Lang was born in 1844 in Selkirk, Scottish Borders. He was the eldest of the eight children born to John Lang, the town clerk of Selkirk, and his wife Jane Plenderleath Sellar, who was the daughter of Patrick Sellar, factor to the first Duke of Sutherland. On 17 April 1875, he married Leonora Blanche Alleyne, youngest daughter of C.T. Alleyne of Clifton and Barbados. She was variously credited as author, collaborator, or translator of Lang's Color/Rainbow Fairy Books which he edited.
He was educated at Selkirk Grammar School, Loretto School, and the Edinburgh Academy, as well as the University of St Andrews and Balliol College, Oxford, where he took a first class in the final classical schools in 1868, becoming a fellow and subsequently honorary fellow of Merton College.

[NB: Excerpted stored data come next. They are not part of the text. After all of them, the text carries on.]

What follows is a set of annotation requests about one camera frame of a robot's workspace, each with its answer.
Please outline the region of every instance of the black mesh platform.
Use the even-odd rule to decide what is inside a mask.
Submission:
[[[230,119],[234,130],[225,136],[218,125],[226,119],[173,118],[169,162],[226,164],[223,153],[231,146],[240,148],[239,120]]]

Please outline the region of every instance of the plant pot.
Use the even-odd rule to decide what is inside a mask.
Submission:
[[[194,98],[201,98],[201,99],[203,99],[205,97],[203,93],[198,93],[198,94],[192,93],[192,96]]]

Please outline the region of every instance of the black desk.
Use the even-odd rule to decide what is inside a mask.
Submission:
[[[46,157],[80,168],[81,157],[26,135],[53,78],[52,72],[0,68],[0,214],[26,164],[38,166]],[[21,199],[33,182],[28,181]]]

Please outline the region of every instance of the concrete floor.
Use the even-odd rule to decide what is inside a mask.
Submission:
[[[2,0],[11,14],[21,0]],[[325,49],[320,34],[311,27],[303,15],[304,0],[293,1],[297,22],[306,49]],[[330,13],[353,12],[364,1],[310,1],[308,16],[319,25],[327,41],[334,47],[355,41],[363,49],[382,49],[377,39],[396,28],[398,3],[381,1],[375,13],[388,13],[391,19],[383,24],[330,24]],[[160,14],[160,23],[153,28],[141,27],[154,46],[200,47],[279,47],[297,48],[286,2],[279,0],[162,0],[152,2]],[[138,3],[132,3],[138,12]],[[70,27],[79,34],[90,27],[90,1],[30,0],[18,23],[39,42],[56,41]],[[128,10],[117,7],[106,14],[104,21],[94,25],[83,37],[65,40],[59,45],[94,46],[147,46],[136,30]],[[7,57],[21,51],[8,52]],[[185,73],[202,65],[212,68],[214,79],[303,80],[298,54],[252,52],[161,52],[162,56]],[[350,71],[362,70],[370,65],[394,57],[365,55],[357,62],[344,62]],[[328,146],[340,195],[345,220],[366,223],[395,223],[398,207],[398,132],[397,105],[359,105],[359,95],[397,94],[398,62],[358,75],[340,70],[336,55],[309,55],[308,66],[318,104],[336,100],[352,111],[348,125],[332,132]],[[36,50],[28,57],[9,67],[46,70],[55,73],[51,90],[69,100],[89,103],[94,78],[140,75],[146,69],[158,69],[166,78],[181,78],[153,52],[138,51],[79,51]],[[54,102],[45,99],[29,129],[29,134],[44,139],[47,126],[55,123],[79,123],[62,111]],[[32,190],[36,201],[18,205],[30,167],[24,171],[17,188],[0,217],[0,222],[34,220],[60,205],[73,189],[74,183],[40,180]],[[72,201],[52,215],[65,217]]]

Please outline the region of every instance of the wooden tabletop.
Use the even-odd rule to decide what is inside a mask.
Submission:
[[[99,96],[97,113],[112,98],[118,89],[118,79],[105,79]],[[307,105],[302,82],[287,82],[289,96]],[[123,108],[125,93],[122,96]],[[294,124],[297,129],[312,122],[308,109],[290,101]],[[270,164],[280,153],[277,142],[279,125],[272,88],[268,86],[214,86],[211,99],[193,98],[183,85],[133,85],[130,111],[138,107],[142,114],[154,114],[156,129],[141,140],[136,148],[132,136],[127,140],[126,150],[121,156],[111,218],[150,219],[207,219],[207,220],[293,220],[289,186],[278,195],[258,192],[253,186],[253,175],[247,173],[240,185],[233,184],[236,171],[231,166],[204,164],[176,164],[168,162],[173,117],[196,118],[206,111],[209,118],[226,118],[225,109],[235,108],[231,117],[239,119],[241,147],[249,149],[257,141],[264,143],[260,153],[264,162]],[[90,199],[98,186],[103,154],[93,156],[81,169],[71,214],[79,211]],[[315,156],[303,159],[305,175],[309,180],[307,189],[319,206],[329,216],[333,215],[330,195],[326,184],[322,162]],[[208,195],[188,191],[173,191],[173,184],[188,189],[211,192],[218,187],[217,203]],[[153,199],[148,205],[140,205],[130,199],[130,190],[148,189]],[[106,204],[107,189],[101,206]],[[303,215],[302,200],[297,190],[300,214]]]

He soon made a reputation as one of the most able and versatile writers of the day as a journalist, poet, critic, and historian. He was a member of the Order of the White Rose, a Neo-Jacobite society which attracted many writers and artists in the 1890s and 1900s. In 1906, he was elected Fellow of the British Academy.
He died of angina pectoris on 20 July 1912 at the Tor-na-Coille Hotel in Banchory, in Aberdeenshire.